As this summer pulls us back into another Saturn-Uranus square that hearkens back to the deadlocked and volatile energy of 2021 (the Hierophant year); as this year’s eclipses in Scorpio and Taurus have us playing with poisons and antidotes; as the US Pluto return digs us even deeper into the mire of our own making; and as Lilith keenes and crows through Cancer, there is something of Kali-Medusa in the noxious air. Visions of lolling tongues, bared breasts, and rolling heads come to mind, as the People are stress-tested to their max.  
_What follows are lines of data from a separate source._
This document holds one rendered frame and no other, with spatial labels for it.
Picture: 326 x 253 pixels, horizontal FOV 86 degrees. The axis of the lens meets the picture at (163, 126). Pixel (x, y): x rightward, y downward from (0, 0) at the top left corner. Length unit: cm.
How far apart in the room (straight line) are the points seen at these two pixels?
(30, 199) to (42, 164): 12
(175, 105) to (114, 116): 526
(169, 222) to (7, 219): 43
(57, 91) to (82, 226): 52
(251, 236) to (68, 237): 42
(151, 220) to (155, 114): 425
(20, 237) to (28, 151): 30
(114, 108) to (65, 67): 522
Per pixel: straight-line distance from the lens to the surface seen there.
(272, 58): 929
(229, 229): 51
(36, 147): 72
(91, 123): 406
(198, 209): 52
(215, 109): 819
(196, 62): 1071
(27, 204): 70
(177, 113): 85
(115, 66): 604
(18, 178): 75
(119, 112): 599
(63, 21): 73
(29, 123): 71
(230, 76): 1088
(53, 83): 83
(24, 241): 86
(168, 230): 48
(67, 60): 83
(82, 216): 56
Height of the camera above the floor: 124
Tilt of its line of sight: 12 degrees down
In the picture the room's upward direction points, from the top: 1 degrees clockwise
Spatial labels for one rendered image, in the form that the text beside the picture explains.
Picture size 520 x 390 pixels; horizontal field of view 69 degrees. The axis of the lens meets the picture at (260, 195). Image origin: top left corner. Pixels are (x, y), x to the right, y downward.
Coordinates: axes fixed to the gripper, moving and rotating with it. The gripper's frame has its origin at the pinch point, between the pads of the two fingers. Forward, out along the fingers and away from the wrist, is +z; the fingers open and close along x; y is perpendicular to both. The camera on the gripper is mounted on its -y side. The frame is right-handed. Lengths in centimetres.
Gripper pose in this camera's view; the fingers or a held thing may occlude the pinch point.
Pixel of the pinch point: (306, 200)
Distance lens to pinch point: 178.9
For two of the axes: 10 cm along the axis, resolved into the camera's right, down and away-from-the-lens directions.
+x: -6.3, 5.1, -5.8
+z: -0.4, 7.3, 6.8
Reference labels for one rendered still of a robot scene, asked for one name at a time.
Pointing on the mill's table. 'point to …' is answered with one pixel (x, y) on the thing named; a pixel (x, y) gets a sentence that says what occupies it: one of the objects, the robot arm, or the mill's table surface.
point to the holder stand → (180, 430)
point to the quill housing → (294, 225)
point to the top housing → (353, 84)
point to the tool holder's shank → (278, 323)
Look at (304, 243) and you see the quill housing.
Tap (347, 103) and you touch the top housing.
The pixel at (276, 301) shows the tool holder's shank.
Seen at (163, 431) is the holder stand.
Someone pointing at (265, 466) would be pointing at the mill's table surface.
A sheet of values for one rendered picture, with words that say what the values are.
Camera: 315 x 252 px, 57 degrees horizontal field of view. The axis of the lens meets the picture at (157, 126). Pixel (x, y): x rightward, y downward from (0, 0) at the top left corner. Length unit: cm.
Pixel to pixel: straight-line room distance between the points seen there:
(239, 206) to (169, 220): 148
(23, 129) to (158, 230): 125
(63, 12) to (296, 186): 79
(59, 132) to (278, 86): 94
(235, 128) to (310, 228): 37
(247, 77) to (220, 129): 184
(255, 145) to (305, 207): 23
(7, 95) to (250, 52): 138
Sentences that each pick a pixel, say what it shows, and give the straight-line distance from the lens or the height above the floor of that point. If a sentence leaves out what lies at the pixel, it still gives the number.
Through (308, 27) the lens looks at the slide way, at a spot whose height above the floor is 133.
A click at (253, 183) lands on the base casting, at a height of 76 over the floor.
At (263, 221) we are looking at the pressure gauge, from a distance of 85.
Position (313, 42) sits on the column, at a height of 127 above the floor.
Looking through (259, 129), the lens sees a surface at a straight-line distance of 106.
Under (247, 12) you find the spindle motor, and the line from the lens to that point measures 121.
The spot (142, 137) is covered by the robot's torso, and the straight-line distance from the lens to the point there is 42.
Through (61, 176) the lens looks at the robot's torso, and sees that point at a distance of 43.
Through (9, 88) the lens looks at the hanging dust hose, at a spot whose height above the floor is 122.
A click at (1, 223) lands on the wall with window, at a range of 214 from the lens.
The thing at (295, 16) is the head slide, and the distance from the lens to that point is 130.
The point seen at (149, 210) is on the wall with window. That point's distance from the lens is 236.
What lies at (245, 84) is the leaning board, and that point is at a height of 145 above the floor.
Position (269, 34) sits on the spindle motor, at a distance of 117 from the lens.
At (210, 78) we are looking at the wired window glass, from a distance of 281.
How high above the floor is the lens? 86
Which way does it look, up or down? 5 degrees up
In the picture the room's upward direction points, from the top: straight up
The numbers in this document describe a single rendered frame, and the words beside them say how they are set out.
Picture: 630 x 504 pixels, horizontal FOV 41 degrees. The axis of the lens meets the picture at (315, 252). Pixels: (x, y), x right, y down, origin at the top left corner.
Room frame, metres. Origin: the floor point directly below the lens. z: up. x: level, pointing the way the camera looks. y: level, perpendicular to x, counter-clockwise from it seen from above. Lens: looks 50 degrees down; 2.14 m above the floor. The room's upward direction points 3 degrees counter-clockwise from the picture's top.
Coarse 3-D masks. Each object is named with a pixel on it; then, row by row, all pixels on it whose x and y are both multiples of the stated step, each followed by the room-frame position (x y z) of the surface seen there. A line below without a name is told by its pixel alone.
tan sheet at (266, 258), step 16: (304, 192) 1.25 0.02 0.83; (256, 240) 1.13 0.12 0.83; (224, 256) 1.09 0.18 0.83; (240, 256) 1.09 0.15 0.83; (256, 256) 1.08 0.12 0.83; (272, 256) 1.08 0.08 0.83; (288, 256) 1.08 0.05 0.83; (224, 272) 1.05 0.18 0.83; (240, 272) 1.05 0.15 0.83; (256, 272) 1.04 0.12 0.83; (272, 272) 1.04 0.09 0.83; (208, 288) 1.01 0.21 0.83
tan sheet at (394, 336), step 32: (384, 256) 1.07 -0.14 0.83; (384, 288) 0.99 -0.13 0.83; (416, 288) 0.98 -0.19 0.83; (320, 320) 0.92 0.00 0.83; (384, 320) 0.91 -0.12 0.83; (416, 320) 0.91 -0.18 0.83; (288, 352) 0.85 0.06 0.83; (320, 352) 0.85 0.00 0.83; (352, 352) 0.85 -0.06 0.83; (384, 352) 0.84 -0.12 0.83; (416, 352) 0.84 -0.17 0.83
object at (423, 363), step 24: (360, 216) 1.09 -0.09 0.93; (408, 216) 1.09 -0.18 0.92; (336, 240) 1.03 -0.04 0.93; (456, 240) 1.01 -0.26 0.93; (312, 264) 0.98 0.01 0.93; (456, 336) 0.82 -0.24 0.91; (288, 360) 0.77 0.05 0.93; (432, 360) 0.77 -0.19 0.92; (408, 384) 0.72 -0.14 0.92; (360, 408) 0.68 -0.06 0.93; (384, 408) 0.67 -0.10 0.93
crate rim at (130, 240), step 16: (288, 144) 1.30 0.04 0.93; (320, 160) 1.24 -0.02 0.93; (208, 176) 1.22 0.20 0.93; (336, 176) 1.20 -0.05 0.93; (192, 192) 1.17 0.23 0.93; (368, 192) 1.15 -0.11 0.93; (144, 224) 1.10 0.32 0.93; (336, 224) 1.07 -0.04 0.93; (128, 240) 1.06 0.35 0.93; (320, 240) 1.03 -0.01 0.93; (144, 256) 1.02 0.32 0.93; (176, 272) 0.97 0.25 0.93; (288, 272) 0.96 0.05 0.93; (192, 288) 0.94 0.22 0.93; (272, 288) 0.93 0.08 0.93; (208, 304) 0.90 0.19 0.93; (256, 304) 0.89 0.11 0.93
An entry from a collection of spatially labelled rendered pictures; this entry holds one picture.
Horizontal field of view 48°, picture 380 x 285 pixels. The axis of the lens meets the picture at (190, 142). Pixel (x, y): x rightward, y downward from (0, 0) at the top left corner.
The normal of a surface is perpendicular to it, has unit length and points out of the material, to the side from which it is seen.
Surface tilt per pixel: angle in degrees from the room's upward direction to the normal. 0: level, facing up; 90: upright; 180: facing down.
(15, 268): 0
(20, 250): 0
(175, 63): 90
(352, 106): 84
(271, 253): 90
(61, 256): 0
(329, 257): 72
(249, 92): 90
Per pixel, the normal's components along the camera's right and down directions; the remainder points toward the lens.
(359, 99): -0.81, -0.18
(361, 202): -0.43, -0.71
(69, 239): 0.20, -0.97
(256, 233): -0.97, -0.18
The US Solar return soon approaches and then, like every year, leads us into a wet hot 8th house American summer—our rebellious, idiotic adolescence in full swing at age 246—but at least no longer in the reckless toddlerhood of the 18th and 19th centuries (we hope). And maybe with enough heartiness and blind optimism to keep believing in ourselves, thanks to Sagittarius on our collective ascendant. After all, we haven’t lost our ability to work together, to support each other, to push each other into new directions, and to grieve, rage and laugh together through the best of times and the worst of times. There is no room, or time, for cynicism in the Age of Air. We need vision, inspired and radical thinking, and practical action. 

Is it subversive to cast a woman in the role of the Pope? Maybe to some. I say it shouldn’t be. In my Hierophant I see a reclamation of power, a remembrance of sacred truths, and an homage to the matriarchal and the matrilocal, to lineages of women and caretakers—the shepherdesses of society—who Get Shit Done, and have done since time immemorial, with little to no recognition or thanks. My Hierophant is soft and strong, proud and autonomous, and is the holder of knowledge and wisdom, and I believe she is not obsolete at all, but rather has much to teach us. She passes the keys to the next generation, to the children that will inherit the earth. She is the revealer of what is holy, and I hope we can be silent and reverent enough to hear her, before it’s too late.